Energy Service Company (ESCO) Model
The ESCO model was developed to recoup the savings from implementing more energy efficient strategies onto commercial and industrial properties. ESCOs have four fundamental operational features. First, an ESCO guarantees energy savings and/or the provision of the same level of energy service at a lower cost through the implementation of an energy efficiency project. This performance guarantee can revolve around the actual flow of energy savings from a project, stipulate that the energy savings will be sufficient to repay monthly debt service costs for an efficiency project, or ensure that the same level of energy service at a reduced cost. Second, the compensation of the ESCO is directly tied to the energy savings achieved and therefore performance. Third, an ESCO typically directly finances, or assists in arranging financing, for the installation of the efficiency or energy project to be implemented by providing a savings guarantee. Last, but not least, an ESCO tends to retain an on-going operational role in measuring and verifying the savings over the financing term.

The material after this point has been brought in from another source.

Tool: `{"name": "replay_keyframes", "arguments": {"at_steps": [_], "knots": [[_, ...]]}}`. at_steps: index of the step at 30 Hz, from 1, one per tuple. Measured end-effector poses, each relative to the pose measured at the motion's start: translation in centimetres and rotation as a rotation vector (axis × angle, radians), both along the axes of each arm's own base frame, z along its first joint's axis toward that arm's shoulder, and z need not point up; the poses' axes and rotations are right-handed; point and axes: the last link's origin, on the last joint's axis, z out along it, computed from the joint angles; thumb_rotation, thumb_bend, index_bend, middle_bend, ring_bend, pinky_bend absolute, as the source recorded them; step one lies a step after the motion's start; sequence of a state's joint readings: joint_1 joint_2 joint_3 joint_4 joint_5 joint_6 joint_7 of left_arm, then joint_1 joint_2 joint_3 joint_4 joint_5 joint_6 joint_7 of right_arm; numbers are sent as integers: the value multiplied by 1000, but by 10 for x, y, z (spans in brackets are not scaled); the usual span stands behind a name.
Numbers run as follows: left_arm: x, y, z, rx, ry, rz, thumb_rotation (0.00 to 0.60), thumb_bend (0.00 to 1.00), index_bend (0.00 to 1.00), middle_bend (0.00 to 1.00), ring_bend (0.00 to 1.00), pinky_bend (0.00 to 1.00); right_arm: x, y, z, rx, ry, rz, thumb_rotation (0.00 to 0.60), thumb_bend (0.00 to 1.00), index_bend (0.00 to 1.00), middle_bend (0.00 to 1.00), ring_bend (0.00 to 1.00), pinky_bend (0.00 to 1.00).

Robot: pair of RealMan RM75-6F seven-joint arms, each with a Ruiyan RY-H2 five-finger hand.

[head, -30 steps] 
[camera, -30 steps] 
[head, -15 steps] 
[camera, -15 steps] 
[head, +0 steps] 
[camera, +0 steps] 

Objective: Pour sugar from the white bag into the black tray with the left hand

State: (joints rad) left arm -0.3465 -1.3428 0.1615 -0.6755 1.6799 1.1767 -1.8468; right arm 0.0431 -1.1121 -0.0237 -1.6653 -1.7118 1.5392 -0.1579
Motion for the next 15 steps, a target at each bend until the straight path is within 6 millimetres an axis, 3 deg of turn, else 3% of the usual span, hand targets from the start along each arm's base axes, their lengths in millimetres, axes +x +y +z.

Broadly, the ESCO model can be especially attractive to those considering structural rehabilitation of existing buildings that also focus on energy efficiency retrofits.
How to Apply this Program
In order to employ the ESCO model, a commercial or residential property owner must establish an energy performance contract (EPC) with an energy service company (ESCO), which can range from small and medium-sized enterprises to larger multi-national corporations. The ESCO is then responsible for developing, implementing, and financing (or arranging financing) for the energy efficiency project. In all instances, the ESCO starts by performing an in-depth analysis of the property, sometimes at risk, designing an energy efficient solution, installing the required elements, and maintaining the system to ensure energy savings during the payback period. These energy cost savings are often used to pay back the initial capital investment over a 5- to 20-year period or reinvested into the building to allow for additional capital upgrades that may otherwise have been unfeasible. If the project does not provide returns on the investment, the ESCO is often responsible to for assuming the difference.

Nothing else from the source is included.